Dover se quedó atrás con la muchacha rubia. Fermín volvió a su barrio de pescadores. Iba a la pesca todos los días con la camisa escocesa de marinero. Le ahogaba el recuerdo de su amor cuando bajaba la marea. En sueños veía a Mari entre marsopas voraces. Se despertaba con angustia. El recuerdo, abarloado para siempre a la muchacha, le hacía salir al chicharro y al verdel como el que lleva intención de hacer novillos. Estaba pensando, de codos en el carel del barco, y se veía que una ola —la más pequeña— podría llevárselo en cualquier momento.

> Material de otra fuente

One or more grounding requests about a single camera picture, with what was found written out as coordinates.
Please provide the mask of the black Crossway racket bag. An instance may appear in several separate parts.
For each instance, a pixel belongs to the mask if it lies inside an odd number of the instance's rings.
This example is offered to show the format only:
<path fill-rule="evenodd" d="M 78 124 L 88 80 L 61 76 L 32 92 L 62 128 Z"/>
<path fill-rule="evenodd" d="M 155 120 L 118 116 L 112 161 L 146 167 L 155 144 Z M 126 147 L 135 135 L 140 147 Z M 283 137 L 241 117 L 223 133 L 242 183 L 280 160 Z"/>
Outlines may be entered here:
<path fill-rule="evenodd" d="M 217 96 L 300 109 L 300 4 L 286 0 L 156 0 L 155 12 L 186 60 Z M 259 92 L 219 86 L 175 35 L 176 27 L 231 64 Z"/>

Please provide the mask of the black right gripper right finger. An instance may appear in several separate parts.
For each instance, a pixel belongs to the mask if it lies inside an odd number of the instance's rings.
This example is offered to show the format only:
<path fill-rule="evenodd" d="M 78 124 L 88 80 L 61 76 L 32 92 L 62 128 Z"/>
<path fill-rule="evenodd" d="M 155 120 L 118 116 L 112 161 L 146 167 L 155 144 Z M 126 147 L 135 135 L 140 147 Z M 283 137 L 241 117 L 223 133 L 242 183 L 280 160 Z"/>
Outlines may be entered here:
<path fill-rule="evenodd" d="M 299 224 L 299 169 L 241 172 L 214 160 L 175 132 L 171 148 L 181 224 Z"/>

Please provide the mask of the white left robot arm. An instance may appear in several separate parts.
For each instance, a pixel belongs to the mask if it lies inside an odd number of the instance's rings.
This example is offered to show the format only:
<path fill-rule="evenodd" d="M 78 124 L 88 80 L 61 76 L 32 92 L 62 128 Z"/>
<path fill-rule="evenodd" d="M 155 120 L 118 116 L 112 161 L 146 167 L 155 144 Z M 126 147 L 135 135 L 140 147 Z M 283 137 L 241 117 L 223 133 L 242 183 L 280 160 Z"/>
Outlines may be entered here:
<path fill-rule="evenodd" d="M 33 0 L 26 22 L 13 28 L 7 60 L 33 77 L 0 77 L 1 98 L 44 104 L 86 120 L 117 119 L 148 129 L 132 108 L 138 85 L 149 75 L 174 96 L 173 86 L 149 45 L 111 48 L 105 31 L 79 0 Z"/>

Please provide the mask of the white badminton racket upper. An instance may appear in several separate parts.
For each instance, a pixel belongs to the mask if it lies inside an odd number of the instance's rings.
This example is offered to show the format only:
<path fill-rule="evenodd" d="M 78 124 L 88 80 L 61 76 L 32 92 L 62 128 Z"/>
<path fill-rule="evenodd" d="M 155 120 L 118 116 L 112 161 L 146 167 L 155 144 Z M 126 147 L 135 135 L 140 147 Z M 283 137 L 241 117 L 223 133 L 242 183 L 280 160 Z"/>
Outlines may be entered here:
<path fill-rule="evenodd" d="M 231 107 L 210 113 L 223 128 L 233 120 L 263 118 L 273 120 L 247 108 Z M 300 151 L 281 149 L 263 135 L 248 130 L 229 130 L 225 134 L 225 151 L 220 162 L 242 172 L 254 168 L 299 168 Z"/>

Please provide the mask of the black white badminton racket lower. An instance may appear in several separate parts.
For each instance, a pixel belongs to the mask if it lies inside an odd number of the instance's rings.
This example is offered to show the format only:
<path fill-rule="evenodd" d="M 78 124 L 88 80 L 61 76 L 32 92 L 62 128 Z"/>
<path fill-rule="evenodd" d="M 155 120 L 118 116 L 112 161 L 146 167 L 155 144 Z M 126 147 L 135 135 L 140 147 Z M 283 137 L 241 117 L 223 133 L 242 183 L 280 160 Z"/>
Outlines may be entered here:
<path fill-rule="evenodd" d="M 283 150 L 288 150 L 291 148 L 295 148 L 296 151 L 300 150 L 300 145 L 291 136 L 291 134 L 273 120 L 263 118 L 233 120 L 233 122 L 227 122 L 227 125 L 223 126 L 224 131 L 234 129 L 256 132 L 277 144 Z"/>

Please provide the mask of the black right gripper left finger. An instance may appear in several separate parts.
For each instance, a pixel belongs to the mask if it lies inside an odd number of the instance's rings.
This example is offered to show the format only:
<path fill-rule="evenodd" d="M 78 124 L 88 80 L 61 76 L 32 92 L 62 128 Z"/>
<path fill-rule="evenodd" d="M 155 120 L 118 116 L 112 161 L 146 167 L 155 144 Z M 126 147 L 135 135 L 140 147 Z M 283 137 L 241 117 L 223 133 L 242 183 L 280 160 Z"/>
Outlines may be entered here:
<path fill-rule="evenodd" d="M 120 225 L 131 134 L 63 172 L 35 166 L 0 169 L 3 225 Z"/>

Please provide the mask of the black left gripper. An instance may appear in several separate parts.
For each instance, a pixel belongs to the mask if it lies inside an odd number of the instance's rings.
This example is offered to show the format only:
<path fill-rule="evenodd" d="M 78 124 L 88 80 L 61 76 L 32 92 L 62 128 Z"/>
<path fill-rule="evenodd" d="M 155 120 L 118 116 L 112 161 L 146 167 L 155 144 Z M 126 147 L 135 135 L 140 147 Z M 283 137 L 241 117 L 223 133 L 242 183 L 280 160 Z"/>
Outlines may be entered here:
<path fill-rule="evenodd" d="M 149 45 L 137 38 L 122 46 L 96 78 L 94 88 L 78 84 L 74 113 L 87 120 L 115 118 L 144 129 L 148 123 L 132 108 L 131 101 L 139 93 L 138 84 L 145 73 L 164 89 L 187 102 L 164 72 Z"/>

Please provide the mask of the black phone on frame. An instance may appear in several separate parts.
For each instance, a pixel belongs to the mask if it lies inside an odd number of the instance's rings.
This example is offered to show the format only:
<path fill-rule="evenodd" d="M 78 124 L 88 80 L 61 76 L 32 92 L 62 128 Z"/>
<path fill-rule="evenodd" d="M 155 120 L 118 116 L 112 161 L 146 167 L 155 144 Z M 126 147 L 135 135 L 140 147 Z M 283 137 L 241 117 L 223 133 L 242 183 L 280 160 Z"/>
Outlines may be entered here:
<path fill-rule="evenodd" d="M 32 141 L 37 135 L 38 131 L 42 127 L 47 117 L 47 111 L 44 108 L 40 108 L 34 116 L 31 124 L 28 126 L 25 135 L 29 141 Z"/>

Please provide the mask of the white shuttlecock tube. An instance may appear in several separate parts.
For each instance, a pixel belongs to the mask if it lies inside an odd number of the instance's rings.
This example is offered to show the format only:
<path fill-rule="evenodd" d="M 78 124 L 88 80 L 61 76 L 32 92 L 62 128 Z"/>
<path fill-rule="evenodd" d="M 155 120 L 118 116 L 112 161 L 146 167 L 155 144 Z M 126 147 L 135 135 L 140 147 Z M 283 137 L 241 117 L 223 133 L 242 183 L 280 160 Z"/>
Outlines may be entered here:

Pero lo curioso fue lo que pasó aquella madrugada en que el marinero y su camisa no fueron juntos a pescar. La noche estaba suave, con regazos enormes, casi gelatinosa, y el mar, como un suspiro de muchacho. La camisa, con el gris y el violeta, el amarillo y el rosa recién lavados, había quedado colgada de una cuerda, secándose. El pescador —con sus pensamientos— iba camino de la cala. A eso de las cuatro, sin viento alrededor, la camisa comenzó a moverse. Se agitaba con la angustia de su vacío, como queriendo romper las ligaduras que le apretaban los hombros. Las mangas, retorcidas, subían y bajaban con el soplo de un invisible llanto de tragedia. Se juntaban a veces por los puños, se abrían en cruz. Y el cuerpo, prendido a los hombros, giraba convulso y se doblaba una y otra vez en una misteriosa corriente de tortura. Luego se quedó rígida, extenuada, como un palo; con las mangas señalando al suelo.
Fermín Ulía murió ahogado en el mar, a eso de las cuatro, aquella misma noche.
Medardo Fraile, Una camisa (Cuentos de verdad).